Fuente:
Polymers
Polymers, Vol. 18, Pages 533: Synergistic Modification of Recycled PET Using Halloysite Nanotubes and a Reactive Terpolymer for Enhanced Toughness and Processability
Polymers doi: 10.3390/polym18040533
Authors:
Zhicheng Hu
Zhiying Wu
Xiaoling Wu
Xiue Ren
Ronghua Zhang
Polyethylene terephthalate (PET) has become the predominant material for single-use packaging owing to its cost and performance advantages. However, massive post-consumer waste leads to environmental concerns, and recycled PET from thermomechanical processing followed by chain extension often suffers from low toughness and poor processability, restricting its use to low-value applications. In this study, halloysite nanotubes (HNTs) and ethylene–methyl acrylate–glycidyl methacrylate random terpolymer (E-MA-GMA) were melt-blended with recycled PET to examine their synergistic modification effects. The DSC results show that HNTs retain a nucleating effect on recycled PET even with the co-addition of E-MA-GMA, albeit with a substantial reduction compared with their effect when used alone.

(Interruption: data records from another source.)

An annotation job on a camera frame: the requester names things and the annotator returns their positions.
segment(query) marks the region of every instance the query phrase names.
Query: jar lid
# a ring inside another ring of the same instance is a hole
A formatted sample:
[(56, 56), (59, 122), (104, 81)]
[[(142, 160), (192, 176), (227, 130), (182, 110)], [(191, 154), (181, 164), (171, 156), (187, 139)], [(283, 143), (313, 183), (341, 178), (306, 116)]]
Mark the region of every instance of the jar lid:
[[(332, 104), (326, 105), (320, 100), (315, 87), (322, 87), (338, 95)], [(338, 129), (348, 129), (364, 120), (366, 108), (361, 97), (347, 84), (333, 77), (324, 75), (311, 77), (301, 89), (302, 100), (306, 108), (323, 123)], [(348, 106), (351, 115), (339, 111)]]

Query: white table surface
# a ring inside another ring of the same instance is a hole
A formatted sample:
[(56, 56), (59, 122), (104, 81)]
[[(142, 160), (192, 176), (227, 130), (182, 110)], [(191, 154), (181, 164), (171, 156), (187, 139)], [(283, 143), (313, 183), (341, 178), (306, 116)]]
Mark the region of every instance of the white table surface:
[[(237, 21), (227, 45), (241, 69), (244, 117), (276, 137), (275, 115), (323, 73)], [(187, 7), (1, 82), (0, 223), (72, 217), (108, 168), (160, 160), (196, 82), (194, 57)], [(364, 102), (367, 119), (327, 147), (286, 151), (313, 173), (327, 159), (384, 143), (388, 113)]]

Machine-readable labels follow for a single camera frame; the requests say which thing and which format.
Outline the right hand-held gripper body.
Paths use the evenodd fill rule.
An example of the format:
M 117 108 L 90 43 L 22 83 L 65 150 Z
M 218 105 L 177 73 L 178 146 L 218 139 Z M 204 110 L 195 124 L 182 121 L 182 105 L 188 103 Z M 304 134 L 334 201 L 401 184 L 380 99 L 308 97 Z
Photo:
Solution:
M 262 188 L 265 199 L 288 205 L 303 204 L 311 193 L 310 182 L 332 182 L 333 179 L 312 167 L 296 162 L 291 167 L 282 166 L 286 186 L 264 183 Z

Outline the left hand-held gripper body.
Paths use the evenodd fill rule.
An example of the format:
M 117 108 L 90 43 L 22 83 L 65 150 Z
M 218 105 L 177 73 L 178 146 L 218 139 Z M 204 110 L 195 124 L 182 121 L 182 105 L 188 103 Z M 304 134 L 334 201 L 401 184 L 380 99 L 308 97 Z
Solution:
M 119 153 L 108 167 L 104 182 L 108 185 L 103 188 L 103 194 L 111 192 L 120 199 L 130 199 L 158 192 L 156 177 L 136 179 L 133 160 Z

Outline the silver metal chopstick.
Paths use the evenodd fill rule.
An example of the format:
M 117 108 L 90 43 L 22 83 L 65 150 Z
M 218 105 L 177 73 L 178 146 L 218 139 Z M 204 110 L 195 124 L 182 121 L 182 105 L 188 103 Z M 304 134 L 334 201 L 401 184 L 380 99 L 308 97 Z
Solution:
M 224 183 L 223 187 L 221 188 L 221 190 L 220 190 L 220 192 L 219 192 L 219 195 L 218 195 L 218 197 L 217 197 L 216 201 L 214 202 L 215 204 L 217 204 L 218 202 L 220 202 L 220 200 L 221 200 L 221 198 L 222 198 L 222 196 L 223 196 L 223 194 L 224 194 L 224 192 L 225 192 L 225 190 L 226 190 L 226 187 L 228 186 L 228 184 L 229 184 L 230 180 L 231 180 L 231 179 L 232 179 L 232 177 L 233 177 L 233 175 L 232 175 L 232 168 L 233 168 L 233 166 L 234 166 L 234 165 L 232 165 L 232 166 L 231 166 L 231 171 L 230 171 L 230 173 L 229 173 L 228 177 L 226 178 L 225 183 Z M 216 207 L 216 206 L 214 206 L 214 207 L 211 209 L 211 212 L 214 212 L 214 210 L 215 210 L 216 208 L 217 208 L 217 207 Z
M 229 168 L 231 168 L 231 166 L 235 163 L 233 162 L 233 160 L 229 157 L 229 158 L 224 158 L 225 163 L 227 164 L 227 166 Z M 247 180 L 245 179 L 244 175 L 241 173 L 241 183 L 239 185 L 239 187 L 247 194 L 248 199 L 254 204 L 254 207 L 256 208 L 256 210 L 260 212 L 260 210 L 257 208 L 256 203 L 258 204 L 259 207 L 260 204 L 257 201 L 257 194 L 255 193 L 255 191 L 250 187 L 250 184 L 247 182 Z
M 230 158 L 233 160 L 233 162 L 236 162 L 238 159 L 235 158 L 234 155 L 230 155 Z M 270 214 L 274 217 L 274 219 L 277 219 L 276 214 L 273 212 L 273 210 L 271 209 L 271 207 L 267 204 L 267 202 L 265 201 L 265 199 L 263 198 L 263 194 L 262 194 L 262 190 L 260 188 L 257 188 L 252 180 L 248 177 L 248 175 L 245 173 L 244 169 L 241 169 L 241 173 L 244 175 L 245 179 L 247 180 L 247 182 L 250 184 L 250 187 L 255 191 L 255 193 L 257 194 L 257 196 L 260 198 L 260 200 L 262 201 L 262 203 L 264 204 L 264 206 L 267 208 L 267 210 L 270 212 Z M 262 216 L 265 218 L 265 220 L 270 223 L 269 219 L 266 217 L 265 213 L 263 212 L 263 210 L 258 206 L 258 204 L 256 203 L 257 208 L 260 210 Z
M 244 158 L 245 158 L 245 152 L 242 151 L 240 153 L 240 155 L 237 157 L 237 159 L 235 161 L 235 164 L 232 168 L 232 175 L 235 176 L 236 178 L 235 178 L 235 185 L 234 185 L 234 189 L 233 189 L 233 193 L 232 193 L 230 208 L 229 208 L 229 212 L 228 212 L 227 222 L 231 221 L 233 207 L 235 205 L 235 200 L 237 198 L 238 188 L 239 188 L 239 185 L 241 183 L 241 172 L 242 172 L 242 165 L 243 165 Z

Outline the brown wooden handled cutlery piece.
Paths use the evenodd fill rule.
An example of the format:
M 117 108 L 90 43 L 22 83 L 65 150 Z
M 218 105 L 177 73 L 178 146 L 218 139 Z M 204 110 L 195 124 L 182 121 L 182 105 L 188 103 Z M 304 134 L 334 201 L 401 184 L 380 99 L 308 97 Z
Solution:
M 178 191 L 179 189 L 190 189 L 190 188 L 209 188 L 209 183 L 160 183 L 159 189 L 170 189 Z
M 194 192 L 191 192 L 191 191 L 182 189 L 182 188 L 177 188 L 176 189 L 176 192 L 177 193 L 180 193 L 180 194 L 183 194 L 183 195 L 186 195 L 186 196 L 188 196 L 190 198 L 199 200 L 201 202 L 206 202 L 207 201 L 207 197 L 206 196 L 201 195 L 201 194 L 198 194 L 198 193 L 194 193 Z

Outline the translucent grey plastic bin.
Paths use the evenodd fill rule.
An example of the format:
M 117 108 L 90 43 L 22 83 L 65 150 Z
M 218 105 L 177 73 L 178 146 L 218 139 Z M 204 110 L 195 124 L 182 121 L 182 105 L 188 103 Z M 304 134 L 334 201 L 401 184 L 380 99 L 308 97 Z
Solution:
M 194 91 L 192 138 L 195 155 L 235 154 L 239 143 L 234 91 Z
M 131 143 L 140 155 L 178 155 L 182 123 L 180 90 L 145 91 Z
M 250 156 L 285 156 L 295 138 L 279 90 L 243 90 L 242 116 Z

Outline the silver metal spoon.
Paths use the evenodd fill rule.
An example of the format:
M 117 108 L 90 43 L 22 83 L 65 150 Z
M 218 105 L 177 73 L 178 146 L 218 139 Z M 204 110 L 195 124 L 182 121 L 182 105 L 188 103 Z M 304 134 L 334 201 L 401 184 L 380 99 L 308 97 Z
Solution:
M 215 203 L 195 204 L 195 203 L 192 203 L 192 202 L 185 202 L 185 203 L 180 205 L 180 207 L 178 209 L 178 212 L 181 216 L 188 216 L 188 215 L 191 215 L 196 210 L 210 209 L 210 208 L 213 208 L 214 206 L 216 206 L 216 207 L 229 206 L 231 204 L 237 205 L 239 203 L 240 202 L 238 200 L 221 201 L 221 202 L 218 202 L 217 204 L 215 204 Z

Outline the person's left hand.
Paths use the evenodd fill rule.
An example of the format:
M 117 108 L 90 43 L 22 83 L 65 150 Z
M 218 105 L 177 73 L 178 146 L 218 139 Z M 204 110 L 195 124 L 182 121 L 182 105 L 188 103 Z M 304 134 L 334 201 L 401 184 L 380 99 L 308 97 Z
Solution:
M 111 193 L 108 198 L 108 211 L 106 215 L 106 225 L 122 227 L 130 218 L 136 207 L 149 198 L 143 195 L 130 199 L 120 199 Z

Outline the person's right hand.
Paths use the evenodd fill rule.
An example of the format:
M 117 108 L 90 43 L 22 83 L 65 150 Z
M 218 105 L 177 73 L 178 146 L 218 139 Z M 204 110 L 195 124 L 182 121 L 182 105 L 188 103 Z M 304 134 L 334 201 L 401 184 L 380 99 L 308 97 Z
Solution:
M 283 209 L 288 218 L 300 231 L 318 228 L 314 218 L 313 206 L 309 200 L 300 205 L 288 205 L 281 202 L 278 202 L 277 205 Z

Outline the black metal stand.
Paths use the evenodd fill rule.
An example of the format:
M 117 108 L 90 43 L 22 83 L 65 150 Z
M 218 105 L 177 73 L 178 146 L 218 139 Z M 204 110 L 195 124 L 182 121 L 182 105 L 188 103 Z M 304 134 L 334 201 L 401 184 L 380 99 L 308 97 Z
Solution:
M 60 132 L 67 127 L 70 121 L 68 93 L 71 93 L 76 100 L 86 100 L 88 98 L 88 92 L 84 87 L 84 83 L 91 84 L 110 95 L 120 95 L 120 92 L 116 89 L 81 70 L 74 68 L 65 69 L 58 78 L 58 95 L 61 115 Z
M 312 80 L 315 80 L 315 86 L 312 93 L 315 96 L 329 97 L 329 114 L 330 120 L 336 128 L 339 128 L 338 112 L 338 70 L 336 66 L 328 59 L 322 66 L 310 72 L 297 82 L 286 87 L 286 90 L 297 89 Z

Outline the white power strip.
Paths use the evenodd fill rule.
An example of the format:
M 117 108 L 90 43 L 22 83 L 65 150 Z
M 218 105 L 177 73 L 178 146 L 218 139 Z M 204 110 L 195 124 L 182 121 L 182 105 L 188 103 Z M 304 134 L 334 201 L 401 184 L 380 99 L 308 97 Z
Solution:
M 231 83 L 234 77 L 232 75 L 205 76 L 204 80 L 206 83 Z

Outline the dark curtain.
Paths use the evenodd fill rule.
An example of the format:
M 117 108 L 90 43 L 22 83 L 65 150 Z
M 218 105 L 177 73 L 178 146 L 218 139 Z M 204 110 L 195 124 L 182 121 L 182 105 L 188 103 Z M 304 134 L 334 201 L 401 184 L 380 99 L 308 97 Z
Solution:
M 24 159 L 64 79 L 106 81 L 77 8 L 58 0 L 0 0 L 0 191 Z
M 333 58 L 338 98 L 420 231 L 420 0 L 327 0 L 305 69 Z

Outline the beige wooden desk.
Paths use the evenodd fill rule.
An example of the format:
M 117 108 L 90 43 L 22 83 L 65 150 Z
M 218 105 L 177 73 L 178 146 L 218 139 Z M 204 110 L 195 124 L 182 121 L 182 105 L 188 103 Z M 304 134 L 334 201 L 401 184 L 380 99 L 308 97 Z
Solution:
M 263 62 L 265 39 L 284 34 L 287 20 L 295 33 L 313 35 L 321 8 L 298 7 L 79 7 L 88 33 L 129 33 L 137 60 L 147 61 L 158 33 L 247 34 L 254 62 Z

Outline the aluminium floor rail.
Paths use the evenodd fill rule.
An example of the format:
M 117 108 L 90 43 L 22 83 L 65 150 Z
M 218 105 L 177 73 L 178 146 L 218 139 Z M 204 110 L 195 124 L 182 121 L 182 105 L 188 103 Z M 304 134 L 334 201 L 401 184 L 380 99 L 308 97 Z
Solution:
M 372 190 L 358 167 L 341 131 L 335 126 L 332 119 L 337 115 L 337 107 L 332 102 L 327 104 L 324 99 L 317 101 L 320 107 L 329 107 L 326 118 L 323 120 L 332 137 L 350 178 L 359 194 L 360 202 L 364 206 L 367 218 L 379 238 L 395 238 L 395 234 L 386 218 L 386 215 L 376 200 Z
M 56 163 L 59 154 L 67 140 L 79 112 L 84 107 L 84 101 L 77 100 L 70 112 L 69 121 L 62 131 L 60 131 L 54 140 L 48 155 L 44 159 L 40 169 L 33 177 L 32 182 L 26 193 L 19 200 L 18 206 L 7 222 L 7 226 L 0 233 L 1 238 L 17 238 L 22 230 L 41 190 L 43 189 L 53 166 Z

Nevertheless, rheological measurements indicate that the combined introduction of E-MA-GMA and HNTs imposes a significantly stronger restriction on the relaxation behavior of recycled PET molecular chains than the individual addition of either HNTs or E-MA-GMA. This is attributed to the interfacial reactions between E-MA-GMA and the recycled PET matrix, as well as between E-MA-GMA and HNTs, leading to the formation of branching and hybrid structures. This synergistic restraint markedly reduces the crystallization growth rate of PET. As a result, the recycled PET/E-MA-GMA/HNTs composites maintain relatively lower crystallinity compared with the recycled PET/E-MA-GMA composite after high-temperature injection molding or annealing treatment, leading to superior impact resistance. The impact strength of the recycled PET/E-MA-GMA/HNTs composites is 2.28 and 2.14 times that of the recycled PET/E-MA-GMA composite under high-mold-temperature injection molding and annealing conditions, respectively. The approach presented here facilitates the substitution of virgin plastics with recycled PET in demanding applications.